**WHAT YOU ARE ASKED TO DO:** If a line of the listing below contains the string "robot", count it, then give the total by itself.

**EXTRACTED MATERIAL:**
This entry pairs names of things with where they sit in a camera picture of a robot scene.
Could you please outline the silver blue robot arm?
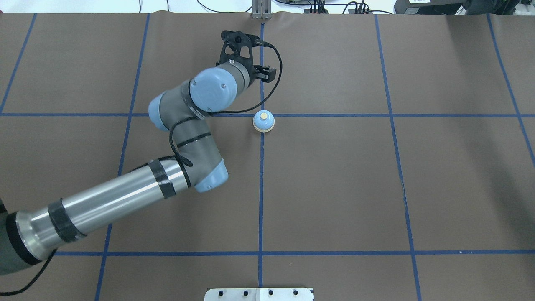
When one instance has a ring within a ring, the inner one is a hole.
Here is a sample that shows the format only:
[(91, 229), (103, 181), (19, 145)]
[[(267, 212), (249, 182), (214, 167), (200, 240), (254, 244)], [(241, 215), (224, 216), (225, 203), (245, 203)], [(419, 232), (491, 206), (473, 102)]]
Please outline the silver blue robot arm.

**WRITTEN RESPONSE:** 3